Qu’est-ce qu’un protocole de cartographie des températures ?
Le protocole est le plan d’étude approuvé avant la première mesure. Il décrit la zone ou l’équipement à évaluer, les conditions de réalisation de l’étude, les positions des enregistreurs et les critères auxquels les résultats seront ensuite comparés.
Pour un stockage soumis aux GDP/BPD, il ne s’agit pas seulement d’une exigence documentaire. Le chapitre 3.2.1 de la ligne directrice EU GDP demande qu’une cartographie initiale soit réalisée avant mise en service, dans des conditions représentatives. Le même passage précise aussi que la position du système de surveillance de routine doit être déterminée à partir du résultat de cette cartographie.
Pourquoi ce document compte-t-il autant lors d’un audit ?
Un rapport peut sembler propre après coup. Sans protocole robuste, la justification reste pourtant faible. Si les points de mesure, la durée d’étude ou les critères d’acceptation ne sont définis qu’après la mesure, il devient beaucoup plus difficile de démontrer que la conception de l’étude était pertinente dès le départ. C’est pourquoi un auditeur demande souvent d’abord le protocole, puis seulement les graphiques et les conclusions.
L’OMS adopte une logique très pratique : protocole, exécution, rapport et suivi forment une seule étude. L’ISPE insiste en plus sur les limites de température définies à l’avance, les excursions admissibles et une stratégie d’essai fondée sur le risque.
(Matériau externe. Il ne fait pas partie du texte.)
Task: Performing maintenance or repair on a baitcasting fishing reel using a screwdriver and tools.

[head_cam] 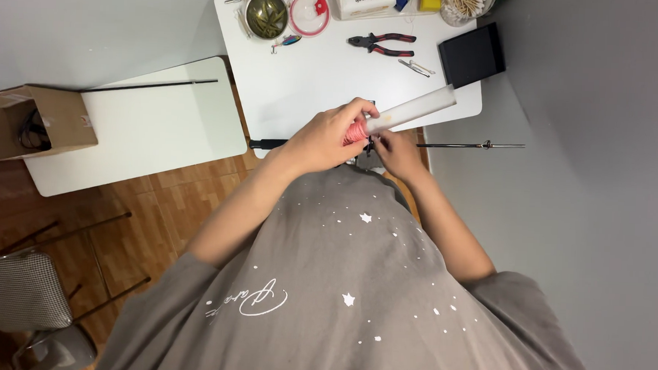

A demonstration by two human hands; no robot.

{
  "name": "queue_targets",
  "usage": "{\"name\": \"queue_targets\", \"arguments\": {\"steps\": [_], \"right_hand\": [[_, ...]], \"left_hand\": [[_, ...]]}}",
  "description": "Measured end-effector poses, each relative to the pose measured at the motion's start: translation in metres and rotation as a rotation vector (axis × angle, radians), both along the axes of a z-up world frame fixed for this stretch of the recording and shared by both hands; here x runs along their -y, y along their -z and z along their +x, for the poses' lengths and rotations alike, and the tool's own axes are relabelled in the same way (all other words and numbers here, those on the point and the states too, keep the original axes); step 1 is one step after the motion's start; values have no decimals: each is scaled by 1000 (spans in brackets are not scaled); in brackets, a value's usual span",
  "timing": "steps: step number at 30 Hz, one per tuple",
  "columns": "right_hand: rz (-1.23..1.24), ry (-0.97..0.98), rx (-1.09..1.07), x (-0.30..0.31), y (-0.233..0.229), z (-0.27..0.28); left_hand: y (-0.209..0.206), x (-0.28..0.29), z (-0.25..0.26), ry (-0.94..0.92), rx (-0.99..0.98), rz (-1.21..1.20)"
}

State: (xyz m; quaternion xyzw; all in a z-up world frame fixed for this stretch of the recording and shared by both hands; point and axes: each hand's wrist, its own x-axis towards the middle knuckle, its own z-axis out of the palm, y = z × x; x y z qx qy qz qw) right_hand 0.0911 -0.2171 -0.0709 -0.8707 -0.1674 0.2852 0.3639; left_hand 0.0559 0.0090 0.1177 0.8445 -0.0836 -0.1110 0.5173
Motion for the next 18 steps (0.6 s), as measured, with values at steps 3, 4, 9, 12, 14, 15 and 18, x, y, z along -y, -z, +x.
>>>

Le protocole et le rapport ne sont pas le même document
Cette page traite du protocole lui-même. Le rapport n’intervient qu’après la mesure et montre ce que signifient les données. Si vous souhaitez d’abord clarifier cette distinction, lisez aussi protocole versus rapport. Si vous voulez voir comment s’articule l’ensemble du dossier, consultez l’exemple de dossier de cartographie.
| Protocole | Rapport | |
|---|---|---|
| Moment | Avant la mesure | Après la mesure |
| Objectif | Définir comment l’étude sera menée | Évaluer ce que l’étude a démontré |
| Contenu principal | Périmètre, positions des enregistreurs, durée, critères, conditions d’essai | Données brutes, graphiques, points chauds et froids, écarts, conclusion |
| Valeur en audit | Montre que la conception de l’étude a été pensée à l’avance | Montre si la zone fonctionne dans les critères définis |
Pour quelles zones et quels équipements un protocole est-il nécessaire ?
La structure générale est proche pour un entrepôt, une chambre froide, un congélateur, un réfrigérateur, un congélateur ULT ou un autre espace de stockage maîtrisé. Ce qui change, c’est la justification technique : densité d’enregistreurs, durée de mesure, ouvertures de porte, état de charge et éventuelle influence saisonnière.
L’OMS cite explicitement, entre autres, les chambres froides, les zones de congélation, les entrepôts, les zones de réception et d’expédition et, si nécessaire, les environnements de laboratoire. C’est précisément pour cela qu’une structure standard est utile, à condition que le contenu soit réellement adapté à la zone ou à l’équipement concerné.